TECHNICAL FIELDThis invention relates to a wire trap having first and second parts which coact to trap a wire end therebetween to leave at least one of said parts in secure electrical communication with the wire end.
The invention is expected to find its main application in electrical connectors (e.g. power plugs, switches and sockets) and in particular connectors in which closing of the wire trap is occasioned by a relative movement between two components of the connector, the said movement causing the wire end to be bent transversely as it enters the closing trap. A particularly important application is expected to be connectors in which a turning movement of one component relative to the other (e.g. through substantially a right angle) is used to close the wire trap around the wire end. One example of a connector employing such wire traps is described in GB-B-2198598 and EP-A-0277800 and in these prior art examples each trap comprises male and female parts, the male part entering into the female part to trap a wire end therebetween.
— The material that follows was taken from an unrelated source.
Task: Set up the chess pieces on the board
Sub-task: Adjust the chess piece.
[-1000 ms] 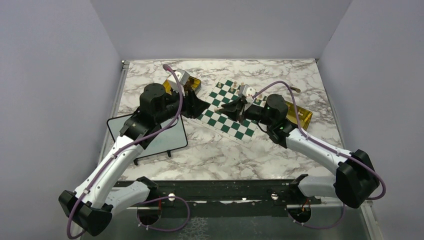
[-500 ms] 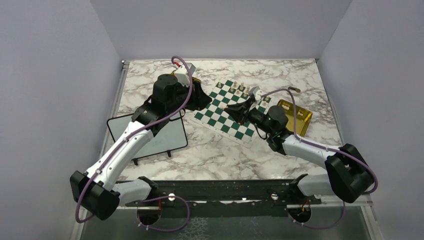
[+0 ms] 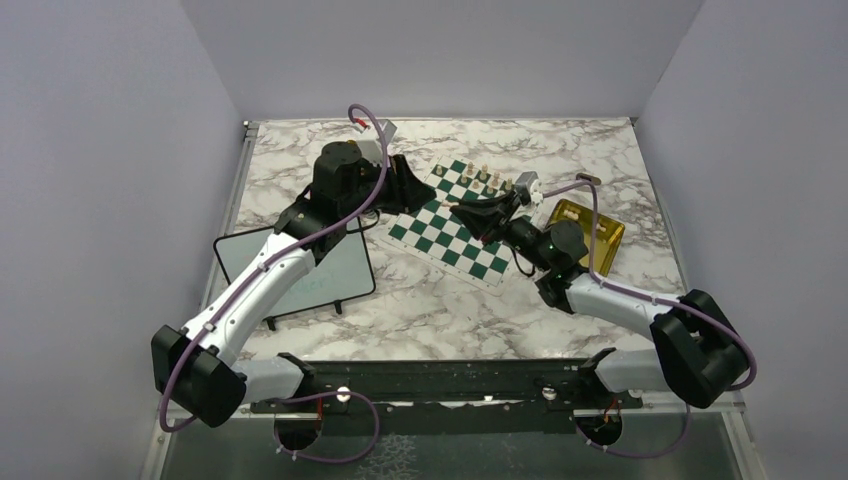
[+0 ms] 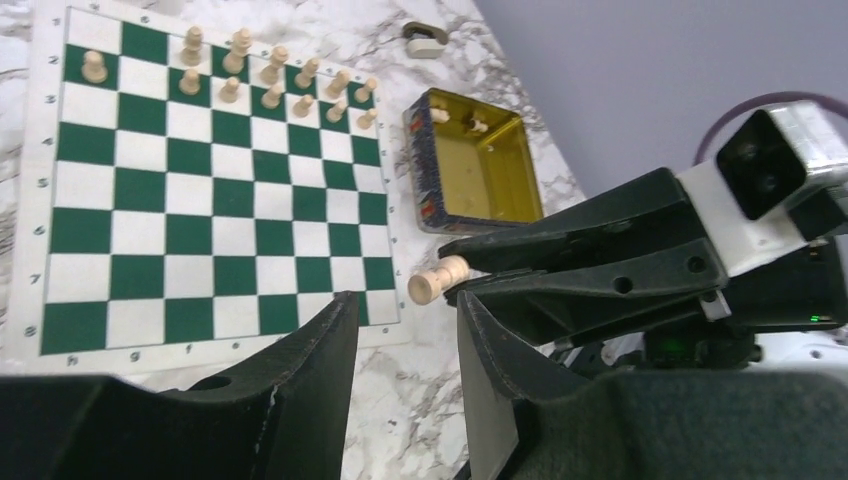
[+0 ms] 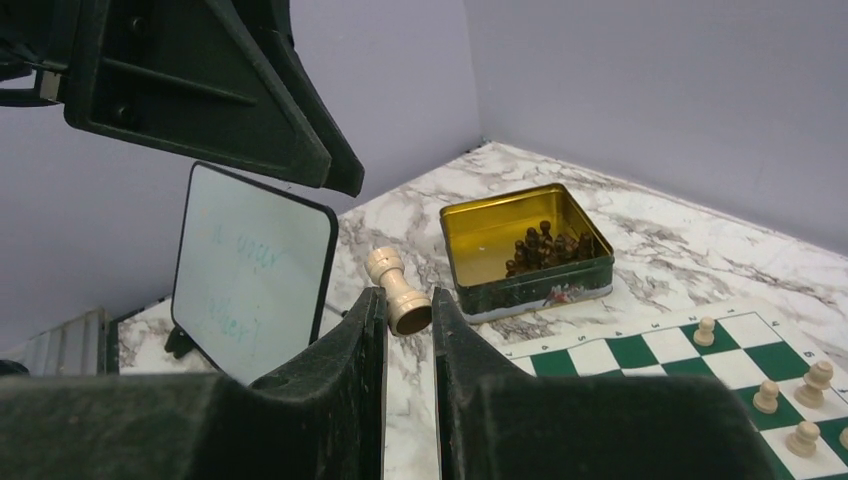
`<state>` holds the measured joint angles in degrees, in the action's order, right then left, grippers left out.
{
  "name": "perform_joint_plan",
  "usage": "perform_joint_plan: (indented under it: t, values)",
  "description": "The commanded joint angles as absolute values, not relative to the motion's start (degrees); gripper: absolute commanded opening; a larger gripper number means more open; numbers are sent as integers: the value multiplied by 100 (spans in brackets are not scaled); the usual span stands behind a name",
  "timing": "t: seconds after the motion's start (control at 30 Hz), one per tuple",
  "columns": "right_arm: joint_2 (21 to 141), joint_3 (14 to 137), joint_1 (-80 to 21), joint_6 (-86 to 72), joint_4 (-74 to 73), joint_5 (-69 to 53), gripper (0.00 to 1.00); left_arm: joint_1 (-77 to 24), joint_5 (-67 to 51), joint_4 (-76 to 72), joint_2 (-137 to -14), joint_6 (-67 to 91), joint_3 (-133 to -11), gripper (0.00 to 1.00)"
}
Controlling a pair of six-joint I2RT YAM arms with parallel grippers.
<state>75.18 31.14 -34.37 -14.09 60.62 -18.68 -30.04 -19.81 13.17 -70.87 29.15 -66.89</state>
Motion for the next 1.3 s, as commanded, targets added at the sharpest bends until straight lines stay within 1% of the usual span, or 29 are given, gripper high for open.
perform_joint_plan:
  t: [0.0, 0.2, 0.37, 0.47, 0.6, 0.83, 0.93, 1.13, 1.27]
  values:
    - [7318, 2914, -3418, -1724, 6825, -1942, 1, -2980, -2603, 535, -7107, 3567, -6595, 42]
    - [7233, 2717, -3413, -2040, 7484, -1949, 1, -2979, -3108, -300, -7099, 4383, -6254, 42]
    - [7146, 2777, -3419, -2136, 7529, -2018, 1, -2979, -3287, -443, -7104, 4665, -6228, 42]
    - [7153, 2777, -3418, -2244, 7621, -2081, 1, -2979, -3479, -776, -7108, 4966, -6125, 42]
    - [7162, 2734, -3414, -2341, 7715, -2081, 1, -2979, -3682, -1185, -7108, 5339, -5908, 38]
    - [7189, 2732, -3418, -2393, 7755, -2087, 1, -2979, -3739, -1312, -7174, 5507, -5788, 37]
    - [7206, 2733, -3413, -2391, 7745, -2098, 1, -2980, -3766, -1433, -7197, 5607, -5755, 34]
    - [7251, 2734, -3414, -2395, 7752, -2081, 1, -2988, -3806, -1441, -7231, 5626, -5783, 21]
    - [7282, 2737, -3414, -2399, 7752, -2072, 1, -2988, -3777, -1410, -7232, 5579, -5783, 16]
One problem in connection with the operation of wire traps of the kind disclosed in the aforesaid patent specifications is the security of trapping of the wire end in the trap. In some circumstances, smaller diameter wire ends are less securely trapped than larger diameter wire ends. Entrapment which is less secure than a required minimum can lead to resistive heating of the wire trap on current flow and/or the risk of dislodgement of the wire end from the trap on the appearance of tension applied lengthwise of the wire leading to the trap. Both these effects are undesirable and this invention seeks to obviate these disadvantages.
SUMMARY OF THE INVENTIONAccording to the invention a wire trap comprising coacting first and second parts carried by respective first and second components of a housing for the trap, which housing defines a wire passage leading to the trap and which components are relatively movable from an open condition of the trap, in which a wire end may be interposed between the separated parts, to a closed condition of the trap, in which the wire end is bent transverse to the wire passage by the first part and is trapped in contact with the second part by the first part, is characterised in that the first part is provided with a slot in the end thereof which is closest to the second part, said slot narrowing in the direction away from said end, whereby a wire end can become wedged in the slot as well as being trapped between the first and second parts.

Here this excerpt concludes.